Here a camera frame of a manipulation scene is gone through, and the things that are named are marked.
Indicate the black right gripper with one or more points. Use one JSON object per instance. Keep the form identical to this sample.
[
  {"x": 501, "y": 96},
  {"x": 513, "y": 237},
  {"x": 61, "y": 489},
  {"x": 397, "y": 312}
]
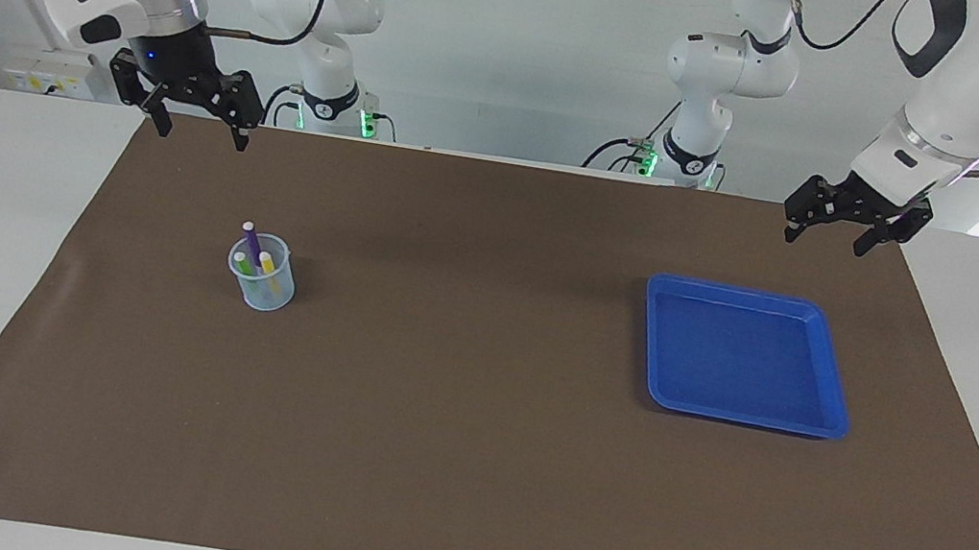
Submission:
[{"x": 177, "y": 59}]

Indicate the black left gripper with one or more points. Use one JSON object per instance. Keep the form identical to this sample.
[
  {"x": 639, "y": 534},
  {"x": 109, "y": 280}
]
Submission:
[{"x": 869, "y": 201}]

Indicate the purple marker pen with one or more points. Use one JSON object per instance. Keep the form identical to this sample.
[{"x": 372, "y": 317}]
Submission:
[{"x": 252, "y": 241}]

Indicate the green marker pen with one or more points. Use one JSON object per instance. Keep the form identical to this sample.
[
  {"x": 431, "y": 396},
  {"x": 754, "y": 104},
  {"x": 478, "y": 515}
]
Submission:
[{"x": 241, "y": 258}]

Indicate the yellow marker pen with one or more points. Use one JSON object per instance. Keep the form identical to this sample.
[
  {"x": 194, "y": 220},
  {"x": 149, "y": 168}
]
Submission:
[{"x": 269, "y": 266}]

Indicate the translucent plastic cup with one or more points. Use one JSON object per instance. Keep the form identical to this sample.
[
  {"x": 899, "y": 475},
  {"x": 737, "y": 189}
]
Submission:
[{"x": 278, "y": 297}]

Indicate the blue plastic tray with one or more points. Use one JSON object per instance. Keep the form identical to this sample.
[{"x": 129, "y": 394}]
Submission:
[{"x": 744, "y": 357}]

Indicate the brown table mat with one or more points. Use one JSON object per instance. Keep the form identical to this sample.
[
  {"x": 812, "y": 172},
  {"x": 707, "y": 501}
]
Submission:
[{"x": 462, "y": 455}]

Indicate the white wall socket box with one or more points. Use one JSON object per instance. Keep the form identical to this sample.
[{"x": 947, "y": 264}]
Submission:
[{"x": 49, "y": 73}]

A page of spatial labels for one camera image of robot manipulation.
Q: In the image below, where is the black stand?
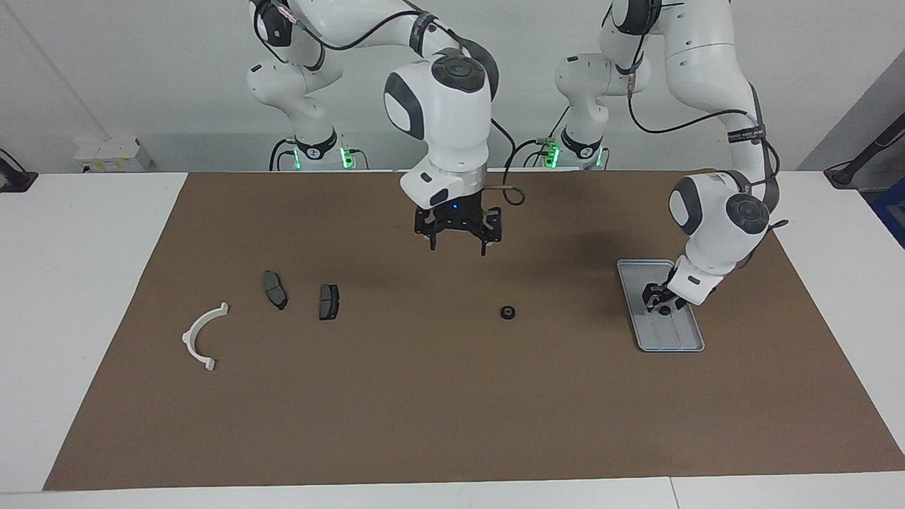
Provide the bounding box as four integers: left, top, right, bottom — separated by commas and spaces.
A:
824, 113, 905, 188

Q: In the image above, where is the curved dark brake pad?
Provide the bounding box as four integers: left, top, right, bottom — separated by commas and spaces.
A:
262, 270, 289, 311

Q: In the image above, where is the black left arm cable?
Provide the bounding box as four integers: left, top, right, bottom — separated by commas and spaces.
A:
626, 35, 782, 206

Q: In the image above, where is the blue box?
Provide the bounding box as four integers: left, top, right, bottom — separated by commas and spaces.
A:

_ _ _ _ _ _ _

» **TASK REQUIREMENTS**: Every line above that contains the word "blue" should be reported.

» **ANSWER TO THE PROBLEM**:
Indicate the blue plastic tray with one or more points. Use one JSON object per instance. Keep the form identical to this sample.
Q: In the image above, where is the blue box?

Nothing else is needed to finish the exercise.